**Exercise**. Go through the data below and retype all of it exactly.

-- Opening Marker --

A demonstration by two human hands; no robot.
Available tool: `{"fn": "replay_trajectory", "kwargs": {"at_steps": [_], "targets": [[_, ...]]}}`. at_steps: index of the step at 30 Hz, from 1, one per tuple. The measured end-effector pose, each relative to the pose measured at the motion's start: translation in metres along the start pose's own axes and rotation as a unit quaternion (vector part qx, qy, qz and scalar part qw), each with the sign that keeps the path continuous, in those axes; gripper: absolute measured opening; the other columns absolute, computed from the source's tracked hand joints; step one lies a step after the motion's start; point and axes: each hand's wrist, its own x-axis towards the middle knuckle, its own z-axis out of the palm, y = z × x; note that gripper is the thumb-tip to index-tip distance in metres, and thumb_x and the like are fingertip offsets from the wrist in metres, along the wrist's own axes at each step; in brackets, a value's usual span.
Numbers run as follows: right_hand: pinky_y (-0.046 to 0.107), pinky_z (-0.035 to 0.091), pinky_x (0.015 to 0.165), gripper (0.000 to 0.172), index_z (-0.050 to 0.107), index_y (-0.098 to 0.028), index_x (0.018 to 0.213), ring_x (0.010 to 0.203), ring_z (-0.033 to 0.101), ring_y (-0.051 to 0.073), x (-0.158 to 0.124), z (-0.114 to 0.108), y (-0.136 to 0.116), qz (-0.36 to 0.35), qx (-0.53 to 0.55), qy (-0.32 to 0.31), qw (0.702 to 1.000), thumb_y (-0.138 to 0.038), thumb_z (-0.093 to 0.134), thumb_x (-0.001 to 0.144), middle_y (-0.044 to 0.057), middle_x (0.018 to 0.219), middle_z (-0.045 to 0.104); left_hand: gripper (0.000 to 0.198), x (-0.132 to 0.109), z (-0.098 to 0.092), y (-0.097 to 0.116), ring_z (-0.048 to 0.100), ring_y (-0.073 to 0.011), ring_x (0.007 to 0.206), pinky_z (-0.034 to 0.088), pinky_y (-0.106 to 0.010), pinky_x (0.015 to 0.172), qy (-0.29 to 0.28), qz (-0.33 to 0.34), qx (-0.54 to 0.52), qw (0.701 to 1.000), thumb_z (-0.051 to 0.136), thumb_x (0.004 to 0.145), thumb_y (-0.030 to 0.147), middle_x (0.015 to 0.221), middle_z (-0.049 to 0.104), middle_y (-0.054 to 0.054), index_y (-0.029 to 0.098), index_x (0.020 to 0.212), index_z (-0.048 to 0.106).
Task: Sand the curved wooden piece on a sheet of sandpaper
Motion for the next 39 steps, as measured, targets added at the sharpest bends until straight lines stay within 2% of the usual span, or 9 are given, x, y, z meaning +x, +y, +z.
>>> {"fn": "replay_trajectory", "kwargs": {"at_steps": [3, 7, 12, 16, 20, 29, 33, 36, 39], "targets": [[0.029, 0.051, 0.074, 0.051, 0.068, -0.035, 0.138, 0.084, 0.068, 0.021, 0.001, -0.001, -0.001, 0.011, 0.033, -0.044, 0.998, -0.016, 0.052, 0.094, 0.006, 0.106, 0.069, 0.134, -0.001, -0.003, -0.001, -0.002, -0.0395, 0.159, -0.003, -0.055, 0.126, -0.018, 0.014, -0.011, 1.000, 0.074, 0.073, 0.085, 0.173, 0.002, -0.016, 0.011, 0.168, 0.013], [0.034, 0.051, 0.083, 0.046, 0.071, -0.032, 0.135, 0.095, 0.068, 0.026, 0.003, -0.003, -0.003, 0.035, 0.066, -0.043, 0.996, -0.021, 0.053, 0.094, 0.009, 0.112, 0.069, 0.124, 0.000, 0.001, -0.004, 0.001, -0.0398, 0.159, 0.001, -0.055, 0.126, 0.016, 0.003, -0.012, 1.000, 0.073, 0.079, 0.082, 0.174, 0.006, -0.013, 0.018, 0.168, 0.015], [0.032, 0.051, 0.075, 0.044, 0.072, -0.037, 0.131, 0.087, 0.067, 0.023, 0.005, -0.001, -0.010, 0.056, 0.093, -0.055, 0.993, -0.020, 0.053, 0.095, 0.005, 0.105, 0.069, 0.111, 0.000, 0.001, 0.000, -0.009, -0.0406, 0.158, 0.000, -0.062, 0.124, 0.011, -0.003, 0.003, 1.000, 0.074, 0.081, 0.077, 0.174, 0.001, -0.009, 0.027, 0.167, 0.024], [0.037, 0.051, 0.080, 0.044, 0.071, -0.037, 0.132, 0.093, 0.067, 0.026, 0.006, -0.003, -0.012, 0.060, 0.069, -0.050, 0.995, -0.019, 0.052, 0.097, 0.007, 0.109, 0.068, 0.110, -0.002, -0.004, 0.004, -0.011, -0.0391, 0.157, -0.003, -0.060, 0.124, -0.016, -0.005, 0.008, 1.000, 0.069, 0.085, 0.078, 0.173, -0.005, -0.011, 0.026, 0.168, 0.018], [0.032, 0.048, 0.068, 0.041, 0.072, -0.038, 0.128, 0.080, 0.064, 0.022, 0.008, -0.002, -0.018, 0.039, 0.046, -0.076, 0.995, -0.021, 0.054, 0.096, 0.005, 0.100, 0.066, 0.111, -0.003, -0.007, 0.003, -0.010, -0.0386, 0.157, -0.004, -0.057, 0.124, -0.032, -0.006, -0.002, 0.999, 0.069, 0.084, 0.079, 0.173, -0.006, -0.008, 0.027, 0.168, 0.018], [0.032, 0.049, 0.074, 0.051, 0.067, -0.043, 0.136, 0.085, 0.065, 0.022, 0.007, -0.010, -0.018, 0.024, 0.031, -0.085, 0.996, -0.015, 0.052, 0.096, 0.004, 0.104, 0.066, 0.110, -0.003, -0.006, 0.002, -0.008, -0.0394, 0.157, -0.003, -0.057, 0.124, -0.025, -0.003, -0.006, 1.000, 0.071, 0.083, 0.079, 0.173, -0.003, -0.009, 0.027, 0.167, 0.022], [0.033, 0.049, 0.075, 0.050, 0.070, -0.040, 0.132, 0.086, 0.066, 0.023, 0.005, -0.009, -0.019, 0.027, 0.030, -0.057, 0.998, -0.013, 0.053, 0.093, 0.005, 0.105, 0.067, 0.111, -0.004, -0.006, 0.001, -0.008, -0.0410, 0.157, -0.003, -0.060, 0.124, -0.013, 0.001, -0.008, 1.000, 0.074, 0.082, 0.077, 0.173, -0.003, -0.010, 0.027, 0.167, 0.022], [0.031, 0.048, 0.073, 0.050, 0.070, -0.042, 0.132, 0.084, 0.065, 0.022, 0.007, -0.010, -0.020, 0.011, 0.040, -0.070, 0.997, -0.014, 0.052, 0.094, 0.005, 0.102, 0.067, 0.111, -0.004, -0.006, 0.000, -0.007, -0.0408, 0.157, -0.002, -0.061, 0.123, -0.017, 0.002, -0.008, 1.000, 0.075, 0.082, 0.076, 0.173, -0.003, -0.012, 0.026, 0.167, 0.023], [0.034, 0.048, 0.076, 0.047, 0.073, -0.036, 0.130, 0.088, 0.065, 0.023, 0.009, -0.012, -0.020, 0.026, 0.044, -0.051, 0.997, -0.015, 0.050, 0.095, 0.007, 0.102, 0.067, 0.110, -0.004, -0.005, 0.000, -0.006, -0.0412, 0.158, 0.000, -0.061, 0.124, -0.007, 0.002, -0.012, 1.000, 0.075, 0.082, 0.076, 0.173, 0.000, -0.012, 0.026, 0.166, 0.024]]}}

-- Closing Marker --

**Answer space**.
A demonstration by two human hands; no robot.
Available tool: `{"fn": "replay_trajectory", "kwargs": {"at_steps": [_], "targets": [[_, ...]]}}`. at_steps: index of the step at 30 Hz, from 1, one per tuple. The measured end-effector pose, each relative to the pose measured at the motion's start: translation in metres along the start pose's own axes and rotation as a unit quaternion (vector part qx, qy, qz and scalar part qw), each with the sign that keeps the path continuous, in those axes; gripper: absolute measured opening; the other columns absolute, computed from the source's tracked hand joints; step one lies a step after the motion's start; point and axes: each hand's wrist, its own x-axis towards the middle knuckle, its own z-axis out of the palm, y = z × x; note that gripper is the thumb-tip to index-tip distance in metres, and thumb_x and the like are fingertip offsets from the wrist in metres, along the wrist's own axes at each step; in brackets, a value's usual span.
Numbers run as follows: right_hand: pinky_y (-0.046 to 0.107), pinky_z (-0.035 to 0.091), pinky_x (0.015 to 0.165), gripper (0.000 to 0.172), index_z (-0.050 to 0.107), index_y (-0.098 to 0.028), index_x (0.018 to 0.213), ring_x (0.010 to 0.203), ring_z (-0.033 to 0.101), ring_y (-0.051 to 0.073), x (-0.158 to 0.124), z (-0.114 to 0.108), y (-0.136 to 0.116), qz (-0.36 to 0.35), qx (-0.53 to 0.55), qy (-0.32 to 0.31), qw (0.702 to 1.000), thumb_y (-0.138 to 0.038), thumb_z (-0.093 to 0.134), thumb_x (-0.001 to 0.144), middle_y (-0.044 to 0.057), middle_x (0.018 to 0.219), middle_z (-0.045 to 0.104); left_hand: gripper (0.000 to 0.198), x (-0.132 to 0.109), z (-0.098 to 0.092), y (-0.097 to 0.116), ring_z (-0.048 to 0.100), ring_y (-0.073 to 0.011), ring_x (0.007 to 0.206), pinky_z (-0.034 to 0.088), pinky_y (-0.106 to 0.010), pinky_x (0.015 to 0.172), qy (-0.29 to 0.28), qz (-0.33 to 0.34), qx (-0.54 to 0.52), qw (0.701 to 1.000), thumb_z (-0.051 to 0.136), thumb_x (0.004 to 0.145), thumb_y (-0.030 to 0.147), middle_x (0.015 to 0.221), middle_z (-0.049 to 0.104), middle_y (-0.054 to 0.054), index_y (-0.029 to 0.098), index_x (0.020 to 0.212), index_z (-0.048 to 0.106).
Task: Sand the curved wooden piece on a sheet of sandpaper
Motion for the next 39 steps, as measured, targets added at the sharpest bends until straight lines stay within 2% of the usual span, or 9 are given, x, y, z meaning +x, +y, +z.
>>> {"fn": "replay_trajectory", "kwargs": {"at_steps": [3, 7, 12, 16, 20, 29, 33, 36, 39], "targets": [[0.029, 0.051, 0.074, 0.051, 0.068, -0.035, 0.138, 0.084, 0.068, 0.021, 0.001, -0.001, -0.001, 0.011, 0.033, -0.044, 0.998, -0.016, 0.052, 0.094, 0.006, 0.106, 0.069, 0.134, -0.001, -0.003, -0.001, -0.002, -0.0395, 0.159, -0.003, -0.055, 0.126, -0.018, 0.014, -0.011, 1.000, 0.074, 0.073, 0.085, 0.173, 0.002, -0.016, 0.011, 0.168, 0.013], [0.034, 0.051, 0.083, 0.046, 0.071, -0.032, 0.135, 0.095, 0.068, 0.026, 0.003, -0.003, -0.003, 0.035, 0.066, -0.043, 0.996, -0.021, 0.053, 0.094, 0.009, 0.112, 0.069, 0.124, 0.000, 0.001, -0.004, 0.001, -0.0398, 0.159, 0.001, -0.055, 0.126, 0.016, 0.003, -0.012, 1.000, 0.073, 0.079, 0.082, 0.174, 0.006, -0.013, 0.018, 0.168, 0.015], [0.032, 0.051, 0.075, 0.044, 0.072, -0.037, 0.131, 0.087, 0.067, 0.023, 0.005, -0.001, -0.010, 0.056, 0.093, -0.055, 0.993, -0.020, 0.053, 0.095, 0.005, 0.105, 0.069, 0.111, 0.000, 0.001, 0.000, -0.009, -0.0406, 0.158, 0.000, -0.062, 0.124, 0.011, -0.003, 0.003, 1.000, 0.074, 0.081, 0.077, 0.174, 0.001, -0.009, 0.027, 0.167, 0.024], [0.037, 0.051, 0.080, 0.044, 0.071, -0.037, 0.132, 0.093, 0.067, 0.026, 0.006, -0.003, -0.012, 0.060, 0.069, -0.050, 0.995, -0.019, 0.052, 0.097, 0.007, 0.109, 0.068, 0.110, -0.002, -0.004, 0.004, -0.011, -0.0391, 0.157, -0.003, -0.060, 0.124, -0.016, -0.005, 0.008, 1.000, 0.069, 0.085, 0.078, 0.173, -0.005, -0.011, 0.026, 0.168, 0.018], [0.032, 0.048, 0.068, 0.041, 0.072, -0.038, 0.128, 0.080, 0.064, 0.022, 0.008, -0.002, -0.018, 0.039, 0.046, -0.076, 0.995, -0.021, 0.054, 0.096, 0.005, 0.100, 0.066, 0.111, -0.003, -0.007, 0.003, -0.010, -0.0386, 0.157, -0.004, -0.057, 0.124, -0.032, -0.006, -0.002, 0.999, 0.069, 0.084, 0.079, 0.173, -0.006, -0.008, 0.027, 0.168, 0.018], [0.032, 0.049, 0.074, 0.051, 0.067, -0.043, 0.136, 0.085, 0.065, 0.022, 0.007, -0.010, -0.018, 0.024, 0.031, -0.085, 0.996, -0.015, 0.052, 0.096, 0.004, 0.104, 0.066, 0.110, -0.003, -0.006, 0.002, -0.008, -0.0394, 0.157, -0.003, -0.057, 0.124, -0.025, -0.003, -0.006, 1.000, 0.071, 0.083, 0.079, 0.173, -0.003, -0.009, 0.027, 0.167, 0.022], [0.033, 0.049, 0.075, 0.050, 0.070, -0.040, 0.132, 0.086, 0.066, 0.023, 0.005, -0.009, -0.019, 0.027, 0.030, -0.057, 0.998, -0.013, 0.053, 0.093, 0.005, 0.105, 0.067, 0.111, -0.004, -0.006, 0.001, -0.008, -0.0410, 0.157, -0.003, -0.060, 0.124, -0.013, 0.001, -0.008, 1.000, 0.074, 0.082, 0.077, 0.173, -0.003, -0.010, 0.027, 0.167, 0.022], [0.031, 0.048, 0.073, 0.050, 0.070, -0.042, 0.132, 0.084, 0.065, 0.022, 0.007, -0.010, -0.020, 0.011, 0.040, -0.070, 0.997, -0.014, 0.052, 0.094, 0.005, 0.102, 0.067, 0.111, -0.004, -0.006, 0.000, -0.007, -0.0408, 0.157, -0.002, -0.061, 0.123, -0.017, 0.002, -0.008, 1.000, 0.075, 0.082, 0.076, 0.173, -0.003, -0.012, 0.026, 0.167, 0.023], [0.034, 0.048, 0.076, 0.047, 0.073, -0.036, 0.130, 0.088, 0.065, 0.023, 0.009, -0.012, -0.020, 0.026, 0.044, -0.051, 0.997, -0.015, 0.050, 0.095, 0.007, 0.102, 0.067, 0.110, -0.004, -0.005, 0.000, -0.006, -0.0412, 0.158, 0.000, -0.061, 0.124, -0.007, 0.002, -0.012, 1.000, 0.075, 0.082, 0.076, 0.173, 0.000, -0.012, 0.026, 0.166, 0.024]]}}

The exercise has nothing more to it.